---------- Data segment ----------
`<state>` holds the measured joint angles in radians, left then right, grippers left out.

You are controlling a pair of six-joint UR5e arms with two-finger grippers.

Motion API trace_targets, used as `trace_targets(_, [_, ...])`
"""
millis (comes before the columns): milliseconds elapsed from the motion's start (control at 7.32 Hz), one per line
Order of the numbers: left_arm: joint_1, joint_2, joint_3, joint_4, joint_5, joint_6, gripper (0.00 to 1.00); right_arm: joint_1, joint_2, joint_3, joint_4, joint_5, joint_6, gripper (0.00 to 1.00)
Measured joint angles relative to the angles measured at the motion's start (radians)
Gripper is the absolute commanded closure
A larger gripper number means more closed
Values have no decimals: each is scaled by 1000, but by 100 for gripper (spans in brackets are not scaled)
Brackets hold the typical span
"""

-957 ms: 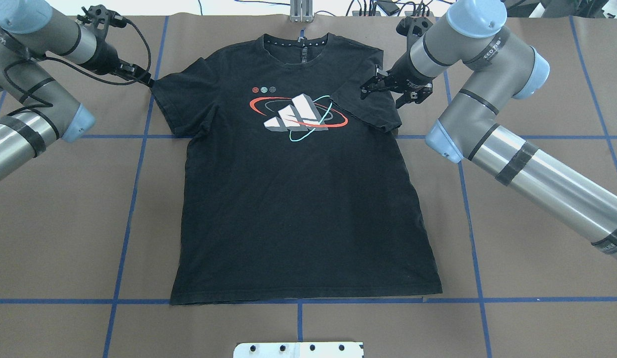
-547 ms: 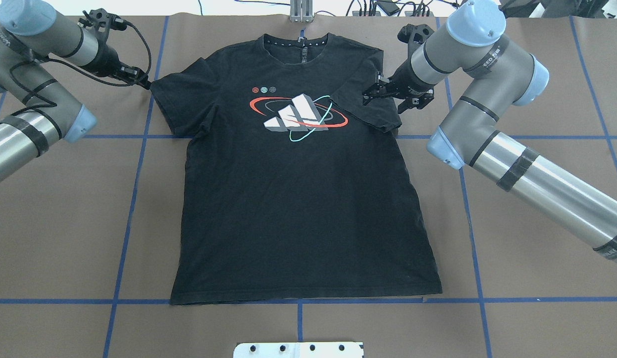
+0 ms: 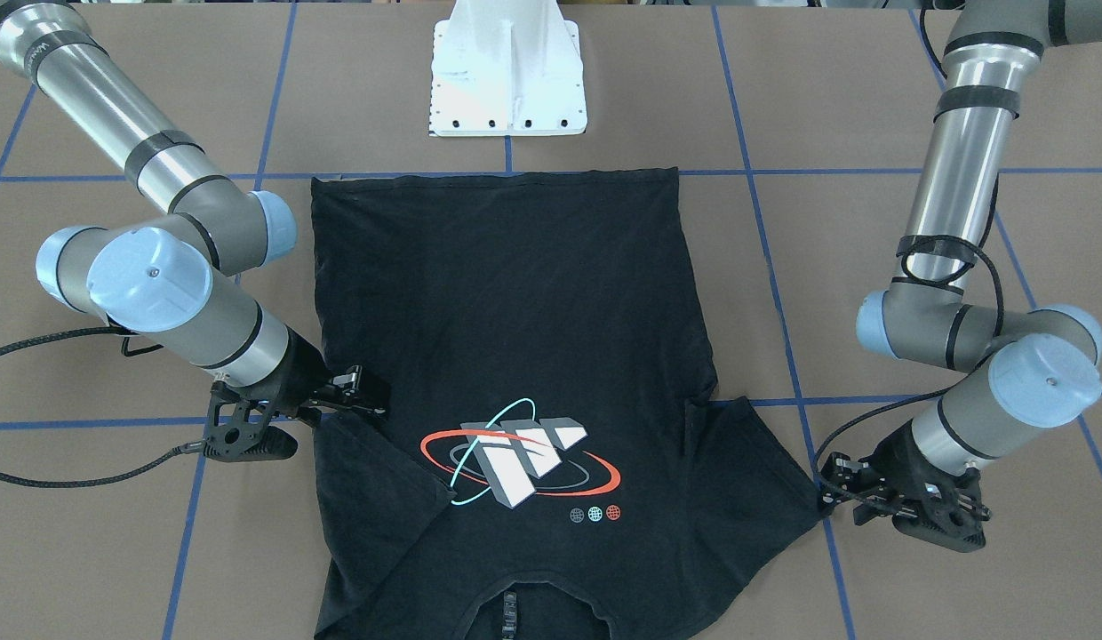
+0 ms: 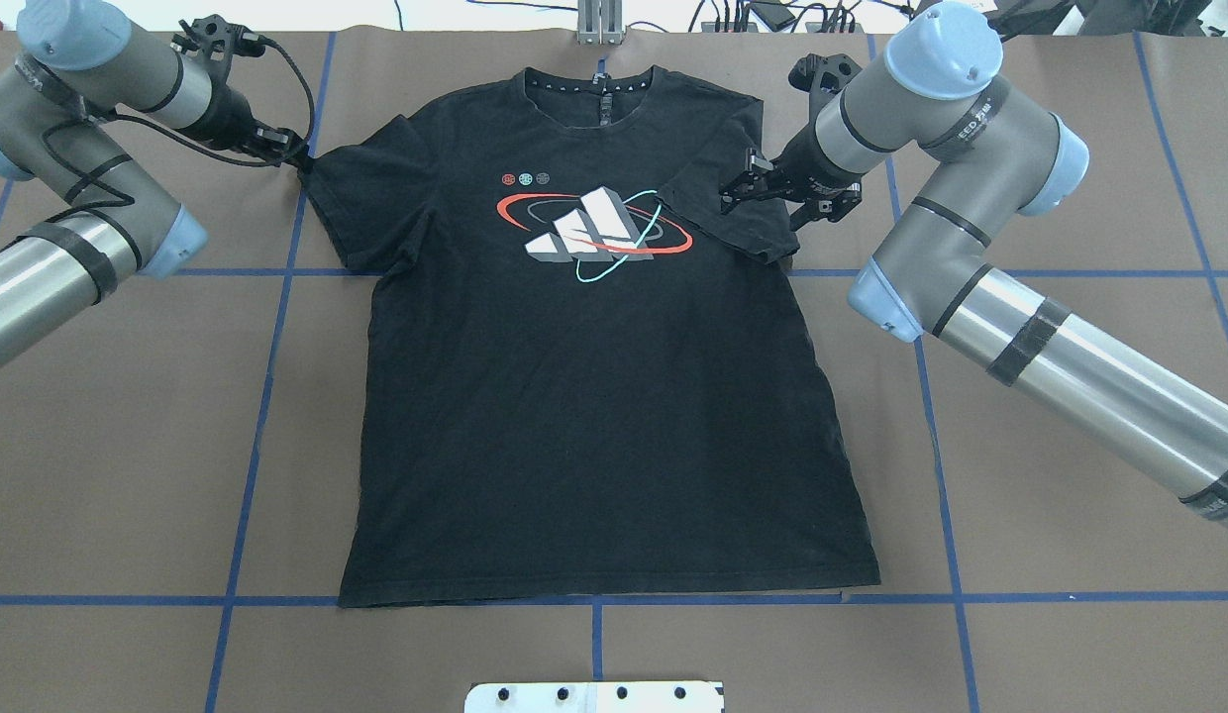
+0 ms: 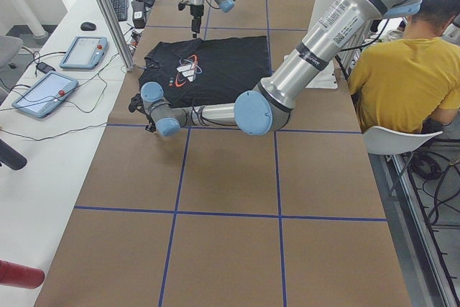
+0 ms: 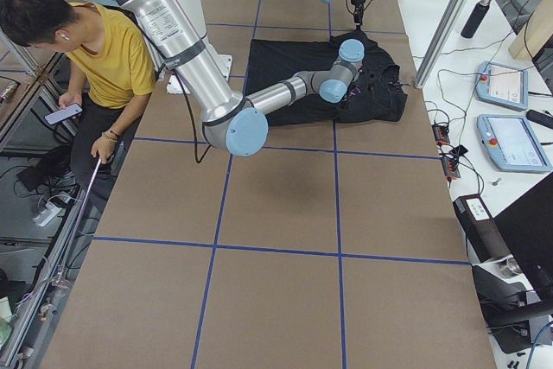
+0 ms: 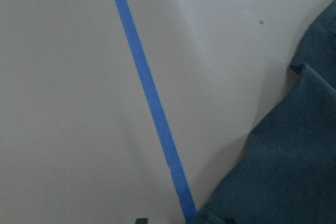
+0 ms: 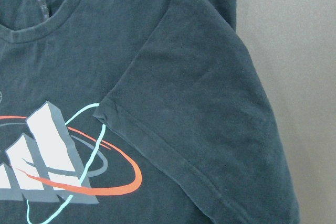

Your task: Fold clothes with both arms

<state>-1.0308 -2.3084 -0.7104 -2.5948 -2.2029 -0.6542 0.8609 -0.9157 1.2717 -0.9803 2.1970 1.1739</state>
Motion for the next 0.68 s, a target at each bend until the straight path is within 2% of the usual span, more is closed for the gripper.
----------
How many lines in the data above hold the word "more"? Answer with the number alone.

2